Poster: 0 Date: Aug 5, 2002 6:13am
Forum: millionbooks Subject: full text search

I've just spoken with Leon Bottou, and I think I understand how we should set things up to allow for a full-text search for books.

We can use bundled versions of the books instead of indirect, then use djvuserve so that the pages are quickly loaded.

From the bundled djvu files, there is a way to get ocr'd text files for each page, instead of a single text file for the whole bundled book. One way is "djvutotext -p bundledbook", which creates several text files for the book "bundledbook". Leon says that djvused can also be used and might allow for more flexibility.

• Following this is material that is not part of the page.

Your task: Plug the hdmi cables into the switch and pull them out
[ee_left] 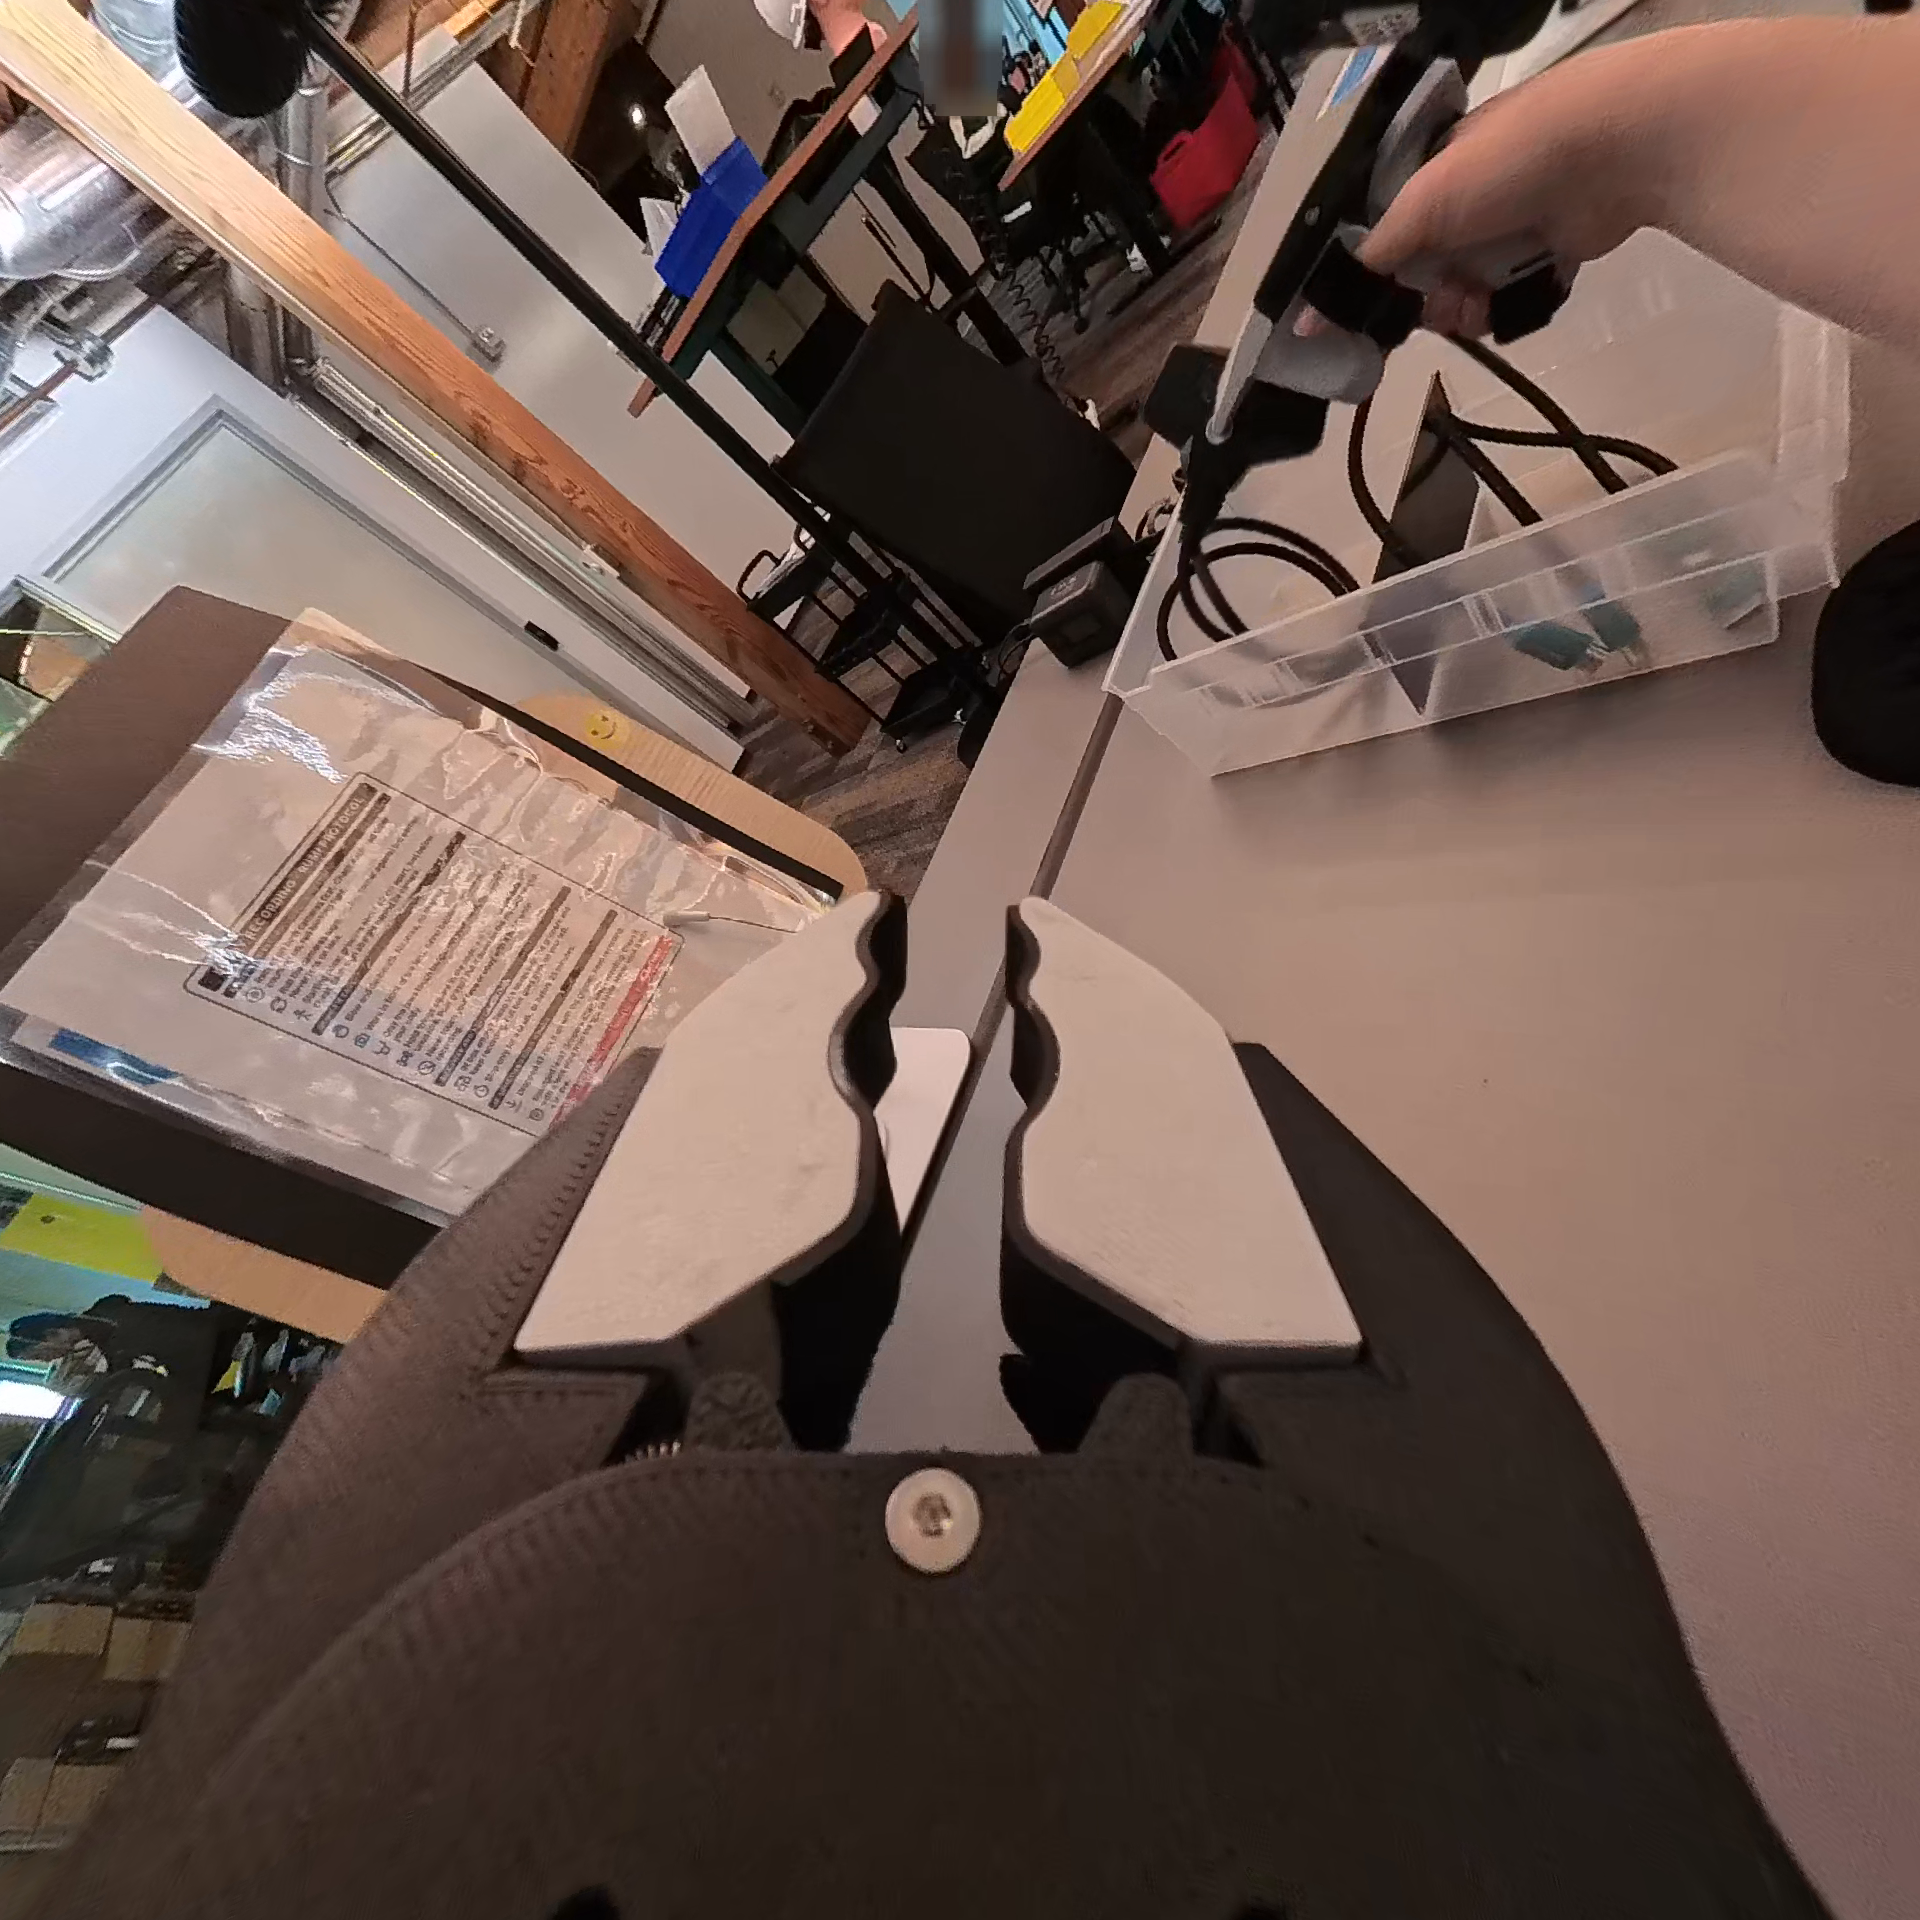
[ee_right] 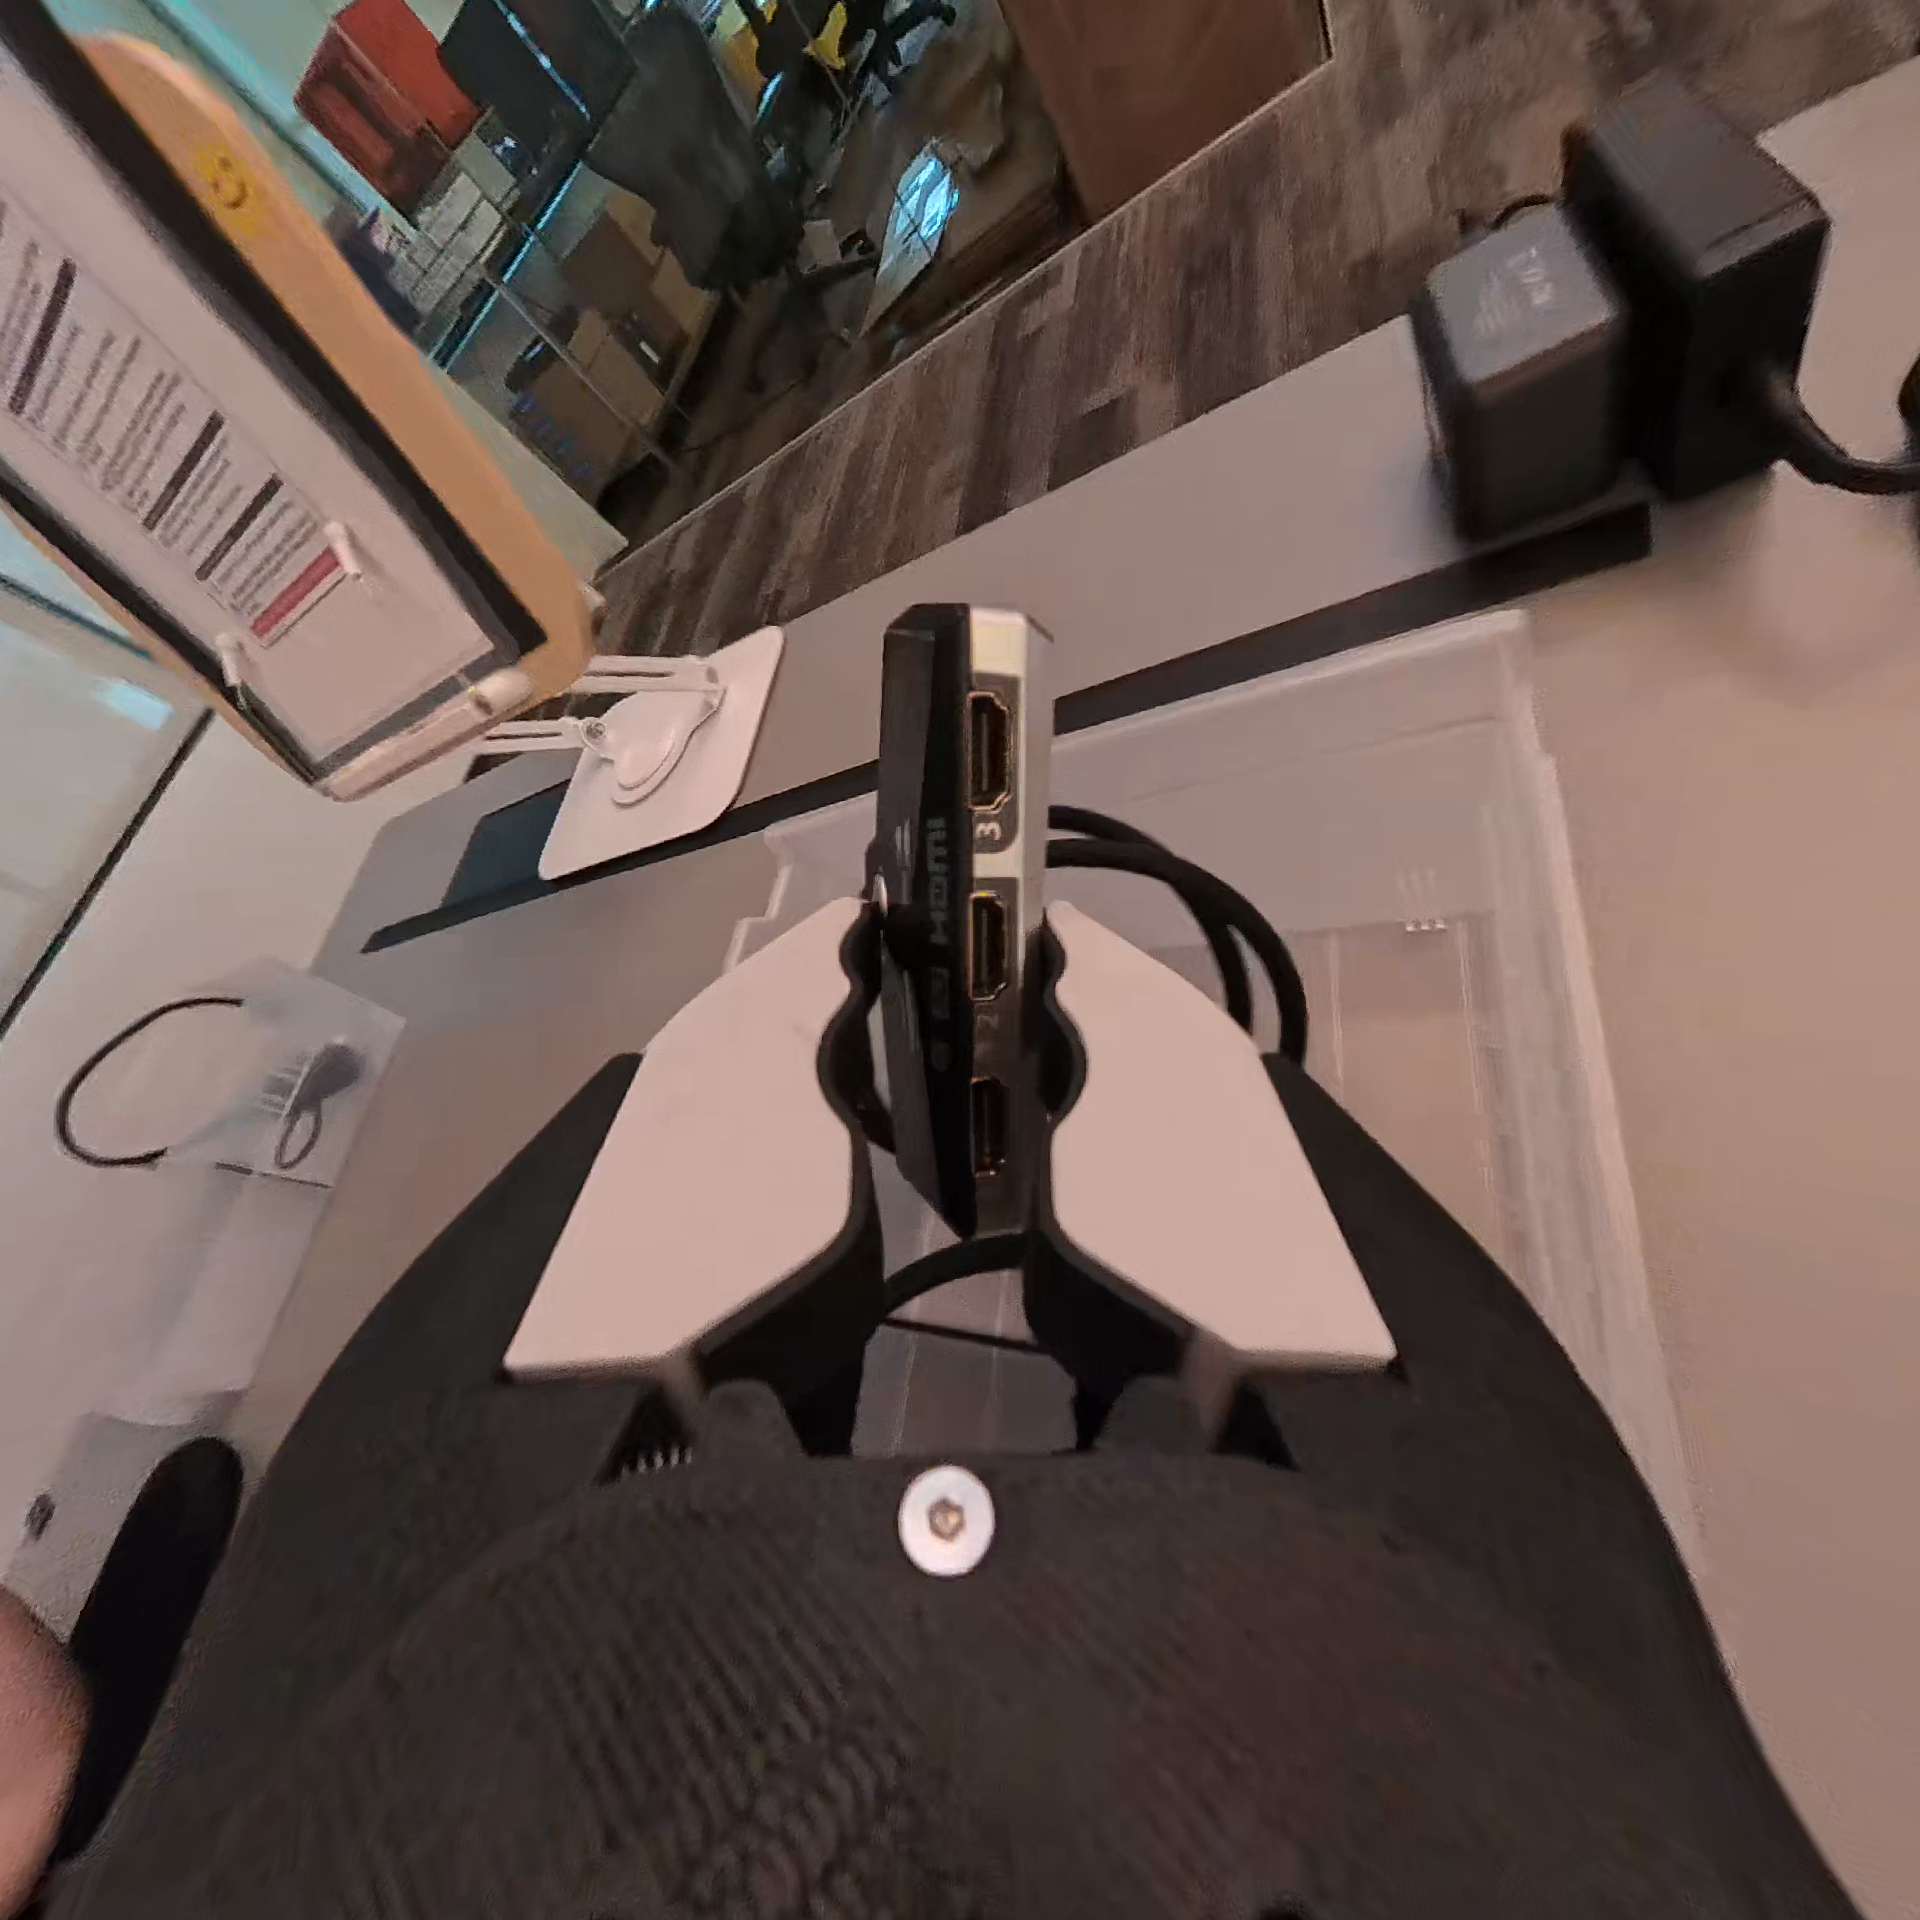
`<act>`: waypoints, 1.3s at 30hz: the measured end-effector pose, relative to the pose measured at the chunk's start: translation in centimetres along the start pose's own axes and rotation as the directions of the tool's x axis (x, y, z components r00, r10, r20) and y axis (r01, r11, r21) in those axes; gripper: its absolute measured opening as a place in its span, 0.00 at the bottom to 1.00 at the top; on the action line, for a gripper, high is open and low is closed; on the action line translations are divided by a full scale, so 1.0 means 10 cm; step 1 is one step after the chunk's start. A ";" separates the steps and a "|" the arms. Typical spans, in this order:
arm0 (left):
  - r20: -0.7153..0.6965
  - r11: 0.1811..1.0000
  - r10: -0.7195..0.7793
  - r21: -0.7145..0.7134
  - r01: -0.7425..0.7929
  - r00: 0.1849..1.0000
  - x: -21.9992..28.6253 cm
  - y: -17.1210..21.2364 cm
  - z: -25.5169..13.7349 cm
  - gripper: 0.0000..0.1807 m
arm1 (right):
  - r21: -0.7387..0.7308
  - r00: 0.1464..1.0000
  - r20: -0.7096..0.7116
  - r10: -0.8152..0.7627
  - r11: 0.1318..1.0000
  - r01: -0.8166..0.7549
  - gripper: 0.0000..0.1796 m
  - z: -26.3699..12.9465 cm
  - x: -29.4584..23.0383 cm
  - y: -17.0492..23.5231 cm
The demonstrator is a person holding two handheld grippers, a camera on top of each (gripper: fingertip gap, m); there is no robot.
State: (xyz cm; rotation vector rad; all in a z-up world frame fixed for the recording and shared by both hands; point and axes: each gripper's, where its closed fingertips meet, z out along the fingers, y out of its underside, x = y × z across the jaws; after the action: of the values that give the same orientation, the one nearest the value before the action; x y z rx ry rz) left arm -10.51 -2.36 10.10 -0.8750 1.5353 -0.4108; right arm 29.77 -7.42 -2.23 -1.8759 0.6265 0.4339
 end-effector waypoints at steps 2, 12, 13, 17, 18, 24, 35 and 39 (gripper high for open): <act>-0.009 1.000 0.000 -0.010 0.000 1.000 0.02 0.02 0.02 0.09 | 0.036 0.998 -0.065 0.011 0.999 -0.008 0.18 -0.02 0.15 -0.07; -0.023 0.999 0.008 -0.044 -0.009 1.000 0.06 0.10 0.08 0.09 | -0.134 0.895 -0.276 -0.350 0.936 0.325 0.10 -0.15 0.38 -0.03; -0.022 0.999 0.010 -0.050 -0.011 1.000 0.06 0.11 0.08 0.09 | -0.194 0.876 -0.301 -0.377 0.923 0.331 0.09 -0.12 0.44 0.03; -0.004 0.998 0.010 -0.058 -0.010 1.000 0.01 0.13 0.06 0.08 | -0.122 0.821 -0.356 -0.447 0.893 0.433 0.09 -0.10 0.31 -0.17; -0.001 0.999 0.002 -0.054 -0.002 1.000 -0.01 0.12 0.04 0.08 | -0.075 0.816 -0.351 -0.459 0.883 0.464 0.09 -0.10 0.22 -0.24; 0.008 0.998 -0.001 -0.057 0.002 1.000 -0.05 0.14 0.00 0.08 | -0.116 0.703 -0.402 -0.587 0.794 0.597 0.25 0.04 0.23 -0.33; -0.013 0.996 -0.020 -0.090 0.019 1.000 -0.06 0.29 0.08 0.08 | -0.347 0.619 -0.290 -0.730 0.683 0.642 0.37 0.26 0.58 -0.15; -0.017 0.994 -0.014 -0.111 0.012 1.000 -0.04 0.34 0.13 0.08 | -0.388 0.649 -0.264 -0.714 0.694 0.606 0.28 0.32 0.65 -0.08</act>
State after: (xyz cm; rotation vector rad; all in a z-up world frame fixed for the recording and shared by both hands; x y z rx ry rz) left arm -10.31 0.43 7.78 -0.9704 1.5810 -0.3456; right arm 35.42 -5.60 -6.53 -2.3169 0.0749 -0.3942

Once we have the separate text files for each page of each book, we can run glimpse over the entire collection of text files. This will give us a list of all pages where a keyword occurs. Of course the user doesn't want a bunch of links from the same book, so we'll merge so that we get
a list of books where the keyword occurs, along with a list of page #s or at least the first page occurrence. When a user clicks a result link, we can invoke the djvu book using page number arguments in the cgi call.

This will pretty much do the trick, though it will only jump to the first occurrence. Leon said he'd like to see the reader allow a cgi argument in the form of "find=xxx" where xxx is a keyword and where the findnext dialog is opened automatically as the book opens to first occurrence.